Please report every line of the listing below that has the word "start" in it.
^^^^^^^^^^^^^^^^
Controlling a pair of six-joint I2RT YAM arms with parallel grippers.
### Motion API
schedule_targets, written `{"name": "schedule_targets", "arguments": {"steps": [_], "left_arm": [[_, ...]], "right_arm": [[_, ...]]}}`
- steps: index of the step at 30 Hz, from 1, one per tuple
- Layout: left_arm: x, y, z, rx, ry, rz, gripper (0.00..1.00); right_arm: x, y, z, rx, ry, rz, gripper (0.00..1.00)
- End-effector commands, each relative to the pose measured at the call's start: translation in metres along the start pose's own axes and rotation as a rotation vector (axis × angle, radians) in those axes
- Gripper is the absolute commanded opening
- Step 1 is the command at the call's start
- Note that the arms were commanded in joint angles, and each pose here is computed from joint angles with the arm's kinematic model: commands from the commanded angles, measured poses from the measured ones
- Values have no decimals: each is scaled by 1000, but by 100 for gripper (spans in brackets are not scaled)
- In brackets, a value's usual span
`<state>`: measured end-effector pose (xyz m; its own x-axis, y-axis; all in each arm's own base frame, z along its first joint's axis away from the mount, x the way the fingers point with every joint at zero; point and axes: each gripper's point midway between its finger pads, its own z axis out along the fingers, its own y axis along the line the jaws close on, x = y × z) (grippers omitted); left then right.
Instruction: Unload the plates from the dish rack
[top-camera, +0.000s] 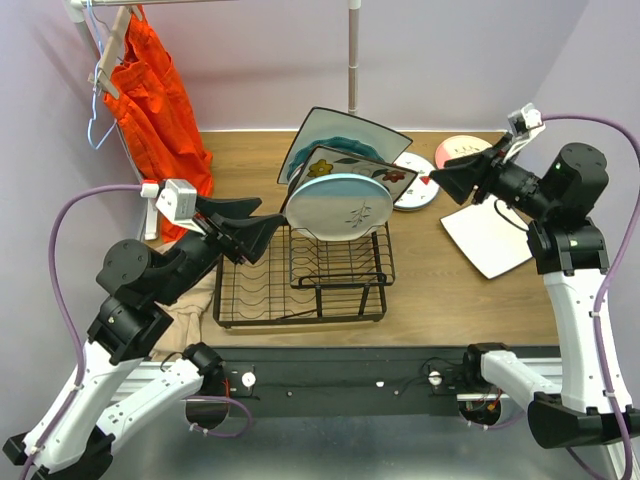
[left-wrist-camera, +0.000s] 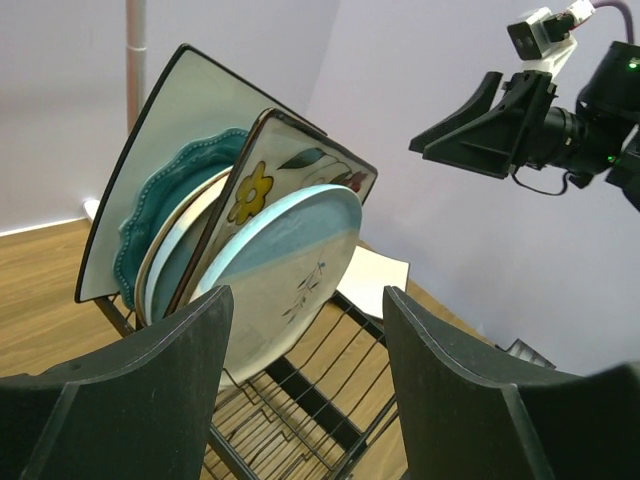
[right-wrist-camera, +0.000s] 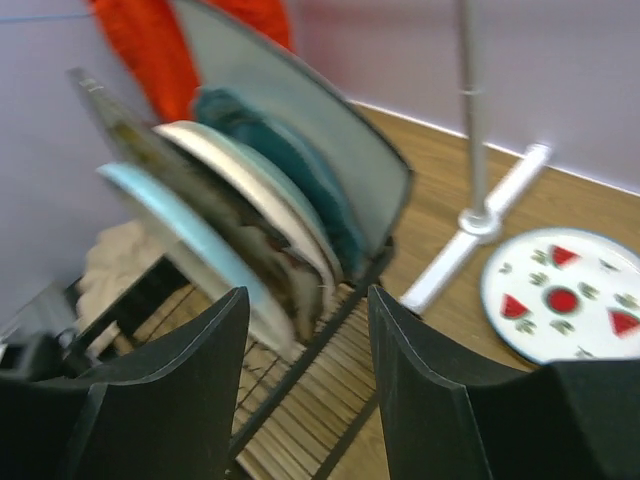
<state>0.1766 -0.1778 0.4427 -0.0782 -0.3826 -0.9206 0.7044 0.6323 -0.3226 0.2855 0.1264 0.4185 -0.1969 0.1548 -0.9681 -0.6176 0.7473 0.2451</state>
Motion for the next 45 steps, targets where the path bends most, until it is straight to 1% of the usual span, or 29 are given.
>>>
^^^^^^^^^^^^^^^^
● Answer section
- End-effector commands, each relative to the pose measured at the call's start: translation in metres along the start pose's own axes and rotation as a rotation vector (axis × angle, radians) in those axes
- Step 1 is the command at the call's start

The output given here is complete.